| Problem description |
From the data below, repeat exactly the lines from the line with "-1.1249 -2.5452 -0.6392" to the line with "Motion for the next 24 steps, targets", both included.

[Entries taken from a collection]
Start of Block
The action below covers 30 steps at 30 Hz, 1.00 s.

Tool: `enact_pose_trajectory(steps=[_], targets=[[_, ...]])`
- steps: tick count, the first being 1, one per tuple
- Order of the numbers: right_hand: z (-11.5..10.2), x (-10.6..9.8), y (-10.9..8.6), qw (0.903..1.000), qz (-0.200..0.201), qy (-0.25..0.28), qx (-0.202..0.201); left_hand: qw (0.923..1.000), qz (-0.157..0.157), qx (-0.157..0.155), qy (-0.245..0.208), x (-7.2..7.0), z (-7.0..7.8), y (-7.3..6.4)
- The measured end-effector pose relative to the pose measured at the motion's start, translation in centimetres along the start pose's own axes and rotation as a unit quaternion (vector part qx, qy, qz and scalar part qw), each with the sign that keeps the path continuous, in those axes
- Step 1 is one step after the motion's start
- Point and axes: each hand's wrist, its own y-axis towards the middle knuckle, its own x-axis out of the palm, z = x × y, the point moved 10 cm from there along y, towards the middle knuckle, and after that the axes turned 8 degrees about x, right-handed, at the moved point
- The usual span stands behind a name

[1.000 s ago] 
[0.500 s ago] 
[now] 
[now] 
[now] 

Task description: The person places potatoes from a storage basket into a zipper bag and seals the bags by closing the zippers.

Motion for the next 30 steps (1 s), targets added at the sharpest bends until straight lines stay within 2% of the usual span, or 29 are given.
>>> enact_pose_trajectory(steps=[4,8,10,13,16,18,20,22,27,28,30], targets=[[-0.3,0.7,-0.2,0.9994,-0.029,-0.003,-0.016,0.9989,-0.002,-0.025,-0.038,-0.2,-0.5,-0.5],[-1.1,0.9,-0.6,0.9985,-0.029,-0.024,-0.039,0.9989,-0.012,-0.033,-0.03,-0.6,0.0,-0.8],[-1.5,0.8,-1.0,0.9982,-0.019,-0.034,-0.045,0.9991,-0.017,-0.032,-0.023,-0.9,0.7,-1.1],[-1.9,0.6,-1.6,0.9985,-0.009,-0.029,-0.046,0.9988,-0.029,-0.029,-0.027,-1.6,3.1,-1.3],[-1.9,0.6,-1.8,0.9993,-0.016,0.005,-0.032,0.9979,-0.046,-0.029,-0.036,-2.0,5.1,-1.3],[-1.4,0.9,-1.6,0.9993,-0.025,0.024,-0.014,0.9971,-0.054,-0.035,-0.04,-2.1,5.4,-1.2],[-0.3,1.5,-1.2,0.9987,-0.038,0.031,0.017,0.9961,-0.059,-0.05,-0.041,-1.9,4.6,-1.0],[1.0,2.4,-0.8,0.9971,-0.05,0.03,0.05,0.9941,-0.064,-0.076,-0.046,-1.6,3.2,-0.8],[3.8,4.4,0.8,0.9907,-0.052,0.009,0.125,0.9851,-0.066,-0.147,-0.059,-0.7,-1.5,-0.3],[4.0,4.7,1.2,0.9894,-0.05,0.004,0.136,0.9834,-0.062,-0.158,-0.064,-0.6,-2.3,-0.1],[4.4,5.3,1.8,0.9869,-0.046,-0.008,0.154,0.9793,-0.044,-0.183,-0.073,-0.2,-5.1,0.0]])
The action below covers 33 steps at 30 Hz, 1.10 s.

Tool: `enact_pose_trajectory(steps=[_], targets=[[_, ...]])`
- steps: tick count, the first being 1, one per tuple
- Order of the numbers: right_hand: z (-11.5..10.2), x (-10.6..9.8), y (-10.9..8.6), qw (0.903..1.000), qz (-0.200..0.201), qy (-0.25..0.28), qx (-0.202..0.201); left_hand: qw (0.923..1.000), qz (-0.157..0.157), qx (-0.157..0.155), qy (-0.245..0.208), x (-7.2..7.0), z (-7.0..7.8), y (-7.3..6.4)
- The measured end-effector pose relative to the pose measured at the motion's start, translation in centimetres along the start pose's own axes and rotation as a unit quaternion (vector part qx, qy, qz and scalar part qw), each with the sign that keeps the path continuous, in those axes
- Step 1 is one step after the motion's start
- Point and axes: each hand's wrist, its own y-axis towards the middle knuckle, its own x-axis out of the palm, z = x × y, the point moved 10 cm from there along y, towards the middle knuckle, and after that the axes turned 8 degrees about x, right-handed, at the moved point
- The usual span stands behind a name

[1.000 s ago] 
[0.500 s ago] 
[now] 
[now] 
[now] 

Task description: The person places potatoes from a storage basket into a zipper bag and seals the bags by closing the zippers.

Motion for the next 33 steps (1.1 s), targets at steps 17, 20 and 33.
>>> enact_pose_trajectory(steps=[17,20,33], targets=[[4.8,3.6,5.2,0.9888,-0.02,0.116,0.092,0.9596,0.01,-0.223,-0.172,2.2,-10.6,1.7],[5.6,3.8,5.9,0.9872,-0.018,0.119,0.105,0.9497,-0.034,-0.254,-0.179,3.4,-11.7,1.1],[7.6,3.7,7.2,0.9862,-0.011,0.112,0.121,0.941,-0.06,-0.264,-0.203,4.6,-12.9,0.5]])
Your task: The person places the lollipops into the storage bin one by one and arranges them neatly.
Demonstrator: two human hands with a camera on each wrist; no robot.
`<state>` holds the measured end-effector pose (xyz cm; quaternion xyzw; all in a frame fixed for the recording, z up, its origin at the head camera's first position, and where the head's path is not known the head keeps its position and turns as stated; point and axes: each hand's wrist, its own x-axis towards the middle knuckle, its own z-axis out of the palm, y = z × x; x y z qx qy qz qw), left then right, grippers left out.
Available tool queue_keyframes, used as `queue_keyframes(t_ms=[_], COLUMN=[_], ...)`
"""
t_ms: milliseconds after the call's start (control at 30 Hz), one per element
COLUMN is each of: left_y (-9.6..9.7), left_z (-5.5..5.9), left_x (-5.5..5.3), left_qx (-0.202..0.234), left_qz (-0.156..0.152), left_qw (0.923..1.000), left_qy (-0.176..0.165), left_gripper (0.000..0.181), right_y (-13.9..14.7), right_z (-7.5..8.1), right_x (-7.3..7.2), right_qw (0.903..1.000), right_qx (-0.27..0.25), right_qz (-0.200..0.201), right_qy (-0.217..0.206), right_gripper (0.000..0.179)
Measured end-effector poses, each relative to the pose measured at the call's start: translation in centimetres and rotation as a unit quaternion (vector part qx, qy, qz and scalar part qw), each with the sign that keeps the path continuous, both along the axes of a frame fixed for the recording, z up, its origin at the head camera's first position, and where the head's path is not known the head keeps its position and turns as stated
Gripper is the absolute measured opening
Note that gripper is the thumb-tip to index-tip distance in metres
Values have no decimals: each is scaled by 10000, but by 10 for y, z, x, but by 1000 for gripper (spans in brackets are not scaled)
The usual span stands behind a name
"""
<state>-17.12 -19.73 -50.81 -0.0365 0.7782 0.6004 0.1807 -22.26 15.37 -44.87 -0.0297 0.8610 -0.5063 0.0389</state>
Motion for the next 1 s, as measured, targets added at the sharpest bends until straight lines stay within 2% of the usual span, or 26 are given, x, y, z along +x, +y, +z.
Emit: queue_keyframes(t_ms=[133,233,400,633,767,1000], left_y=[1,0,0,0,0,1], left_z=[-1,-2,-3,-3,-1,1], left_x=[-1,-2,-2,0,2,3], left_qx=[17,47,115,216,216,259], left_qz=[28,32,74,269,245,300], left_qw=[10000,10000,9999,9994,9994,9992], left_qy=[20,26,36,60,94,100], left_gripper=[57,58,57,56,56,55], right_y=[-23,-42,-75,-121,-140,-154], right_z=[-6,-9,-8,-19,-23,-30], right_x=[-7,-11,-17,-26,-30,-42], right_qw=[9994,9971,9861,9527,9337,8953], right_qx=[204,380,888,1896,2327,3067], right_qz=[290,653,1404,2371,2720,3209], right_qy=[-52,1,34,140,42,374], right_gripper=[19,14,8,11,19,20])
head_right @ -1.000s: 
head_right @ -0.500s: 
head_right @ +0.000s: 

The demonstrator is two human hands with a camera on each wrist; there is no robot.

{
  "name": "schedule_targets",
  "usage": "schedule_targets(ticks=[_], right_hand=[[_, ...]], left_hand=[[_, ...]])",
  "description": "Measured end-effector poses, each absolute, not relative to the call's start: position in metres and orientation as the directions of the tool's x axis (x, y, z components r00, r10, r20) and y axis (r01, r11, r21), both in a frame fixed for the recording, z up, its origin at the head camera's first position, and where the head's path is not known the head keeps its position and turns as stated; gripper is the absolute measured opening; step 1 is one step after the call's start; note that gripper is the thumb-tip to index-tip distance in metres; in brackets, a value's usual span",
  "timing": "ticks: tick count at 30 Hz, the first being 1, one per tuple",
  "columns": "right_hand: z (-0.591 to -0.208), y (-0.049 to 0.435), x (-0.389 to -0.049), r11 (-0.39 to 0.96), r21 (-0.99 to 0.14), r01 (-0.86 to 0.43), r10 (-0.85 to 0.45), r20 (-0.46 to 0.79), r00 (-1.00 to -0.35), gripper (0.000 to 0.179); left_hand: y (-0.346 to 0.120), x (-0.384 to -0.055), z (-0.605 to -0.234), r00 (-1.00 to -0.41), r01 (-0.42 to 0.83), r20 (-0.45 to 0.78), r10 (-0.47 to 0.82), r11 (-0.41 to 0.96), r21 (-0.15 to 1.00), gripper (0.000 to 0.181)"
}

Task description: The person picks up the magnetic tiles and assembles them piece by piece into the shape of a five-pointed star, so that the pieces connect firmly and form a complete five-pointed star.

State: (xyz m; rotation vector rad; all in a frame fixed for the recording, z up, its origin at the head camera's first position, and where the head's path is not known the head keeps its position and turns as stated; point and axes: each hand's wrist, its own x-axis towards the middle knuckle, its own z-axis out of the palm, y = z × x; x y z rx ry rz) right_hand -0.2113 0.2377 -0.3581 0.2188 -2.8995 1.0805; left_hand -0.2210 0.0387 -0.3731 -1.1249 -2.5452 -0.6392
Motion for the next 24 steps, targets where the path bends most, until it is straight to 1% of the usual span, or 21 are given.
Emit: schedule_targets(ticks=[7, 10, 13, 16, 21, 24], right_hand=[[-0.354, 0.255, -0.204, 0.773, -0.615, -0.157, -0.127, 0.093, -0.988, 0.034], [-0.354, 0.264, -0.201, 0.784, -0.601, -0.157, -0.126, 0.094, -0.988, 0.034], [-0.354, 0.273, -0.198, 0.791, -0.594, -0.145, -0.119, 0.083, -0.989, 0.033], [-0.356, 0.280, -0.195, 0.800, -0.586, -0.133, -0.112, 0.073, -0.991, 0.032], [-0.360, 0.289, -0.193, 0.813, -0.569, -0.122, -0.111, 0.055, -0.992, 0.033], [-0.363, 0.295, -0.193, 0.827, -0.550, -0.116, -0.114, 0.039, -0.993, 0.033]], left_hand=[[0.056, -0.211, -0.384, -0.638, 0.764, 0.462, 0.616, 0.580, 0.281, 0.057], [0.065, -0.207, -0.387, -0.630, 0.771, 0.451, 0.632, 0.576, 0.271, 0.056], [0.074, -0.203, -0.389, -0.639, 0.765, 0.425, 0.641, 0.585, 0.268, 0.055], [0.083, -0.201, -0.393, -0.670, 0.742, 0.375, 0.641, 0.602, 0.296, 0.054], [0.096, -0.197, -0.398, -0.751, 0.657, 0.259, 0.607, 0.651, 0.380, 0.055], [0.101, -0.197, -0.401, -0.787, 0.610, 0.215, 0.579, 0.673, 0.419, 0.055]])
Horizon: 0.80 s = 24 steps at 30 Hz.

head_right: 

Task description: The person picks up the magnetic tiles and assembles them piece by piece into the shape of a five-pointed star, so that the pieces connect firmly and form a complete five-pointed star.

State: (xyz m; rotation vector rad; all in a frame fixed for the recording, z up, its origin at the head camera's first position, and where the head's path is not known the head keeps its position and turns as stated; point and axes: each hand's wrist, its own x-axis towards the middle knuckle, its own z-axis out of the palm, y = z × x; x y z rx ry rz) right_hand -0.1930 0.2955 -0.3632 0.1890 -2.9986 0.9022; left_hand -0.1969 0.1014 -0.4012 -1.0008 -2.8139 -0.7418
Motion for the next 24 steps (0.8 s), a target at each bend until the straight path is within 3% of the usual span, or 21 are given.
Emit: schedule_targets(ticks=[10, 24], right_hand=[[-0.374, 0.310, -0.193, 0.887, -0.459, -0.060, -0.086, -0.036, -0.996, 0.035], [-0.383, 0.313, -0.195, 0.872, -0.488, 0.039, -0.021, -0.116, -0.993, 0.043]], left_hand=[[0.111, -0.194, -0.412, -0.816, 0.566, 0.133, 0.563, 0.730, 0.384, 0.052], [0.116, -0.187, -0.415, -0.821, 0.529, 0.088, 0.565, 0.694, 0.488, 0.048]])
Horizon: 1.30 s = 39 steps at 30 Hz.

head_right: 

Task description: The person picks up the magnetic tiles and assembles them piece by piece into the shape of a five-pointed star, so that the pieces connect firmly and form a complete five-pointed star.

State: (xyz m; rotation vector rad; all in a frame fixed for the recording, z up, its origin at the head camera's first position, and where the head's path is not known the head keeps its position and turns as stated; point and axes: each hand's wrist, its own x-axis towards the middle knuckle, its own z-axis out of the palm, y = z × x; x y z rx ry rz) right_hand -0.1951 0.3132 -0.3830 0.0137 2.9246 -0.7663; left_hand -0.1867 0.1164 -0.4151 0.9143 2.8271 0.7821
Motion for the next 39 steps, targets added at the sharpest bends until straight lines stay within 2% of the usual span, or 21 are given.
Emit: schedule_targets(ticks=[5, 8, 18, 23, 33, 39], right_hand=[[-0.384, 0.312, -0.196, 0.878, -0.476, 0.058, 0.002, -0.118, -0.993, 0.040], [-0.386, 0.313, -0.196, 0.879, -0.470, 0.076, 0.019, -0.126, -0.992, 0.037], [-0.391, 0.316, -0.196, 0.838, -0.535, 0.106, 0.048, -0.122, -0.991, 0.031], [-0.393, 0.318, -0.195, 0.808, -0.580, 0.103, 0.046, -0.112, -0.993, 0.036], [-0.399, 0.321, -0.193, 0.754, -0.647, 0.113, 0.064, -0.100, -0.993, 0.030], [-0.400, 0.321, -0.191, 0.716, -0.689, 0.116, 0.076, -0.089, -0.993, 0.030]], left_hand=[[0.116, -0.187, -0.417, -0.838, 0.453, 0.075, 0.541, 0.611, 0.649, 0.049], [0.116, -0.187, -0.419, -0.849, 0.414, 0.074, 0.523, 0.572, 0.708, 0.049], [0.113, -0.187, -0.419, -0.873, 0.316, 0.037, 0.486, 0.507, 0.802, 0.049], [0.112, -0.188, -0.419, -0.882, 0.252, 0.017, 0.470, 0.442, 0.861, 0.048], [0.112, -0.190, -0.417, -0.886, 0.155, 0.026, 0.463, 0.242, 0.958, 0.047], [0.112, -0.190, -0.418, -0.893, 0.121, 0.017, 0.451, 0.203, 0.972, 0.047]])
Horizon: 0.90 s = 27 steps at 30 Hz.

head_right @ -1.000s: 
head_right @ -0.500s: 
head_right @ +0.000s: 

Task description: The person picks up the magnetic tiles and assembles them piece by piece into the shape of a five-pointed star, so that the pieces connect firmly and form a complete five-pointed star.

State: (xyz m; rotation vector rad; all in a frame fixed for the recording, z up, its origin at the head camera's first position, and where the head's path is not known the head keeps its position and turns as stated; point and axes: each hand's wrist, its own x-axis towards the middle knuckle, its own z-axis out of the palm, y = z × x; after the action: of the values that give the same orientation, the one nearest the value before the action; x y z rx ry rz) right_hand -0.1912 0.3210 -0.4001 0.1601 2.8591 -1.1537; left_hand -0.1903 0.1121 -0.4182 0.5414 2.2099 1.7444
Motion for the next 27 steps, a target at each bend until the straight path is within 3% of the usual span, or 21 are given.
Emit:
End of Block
| Exercise answer |
State: (xyz m; rotation vector rad; all in a frame fixed for the recording, z up, its origin at the head camera's first position, and where the head's path is not known the head keeps its position and turns as stated; point and axes: each hand's wrist, its own x-axis towards the middle knuckle, its own z-axis out of the palm, y = z × x; x y z rx ry rz) right_hand -0.2113 0.2377 -0.3581 0.2188 -2.8995 1.0805; left_hand -0.2210 0.0387 -0.3731 -1.1249 -2.5452 -0.6392
Motion for the next 24 steps, targets where the path bends most, until it is straight to 1% of the usual span, or 21 are given.

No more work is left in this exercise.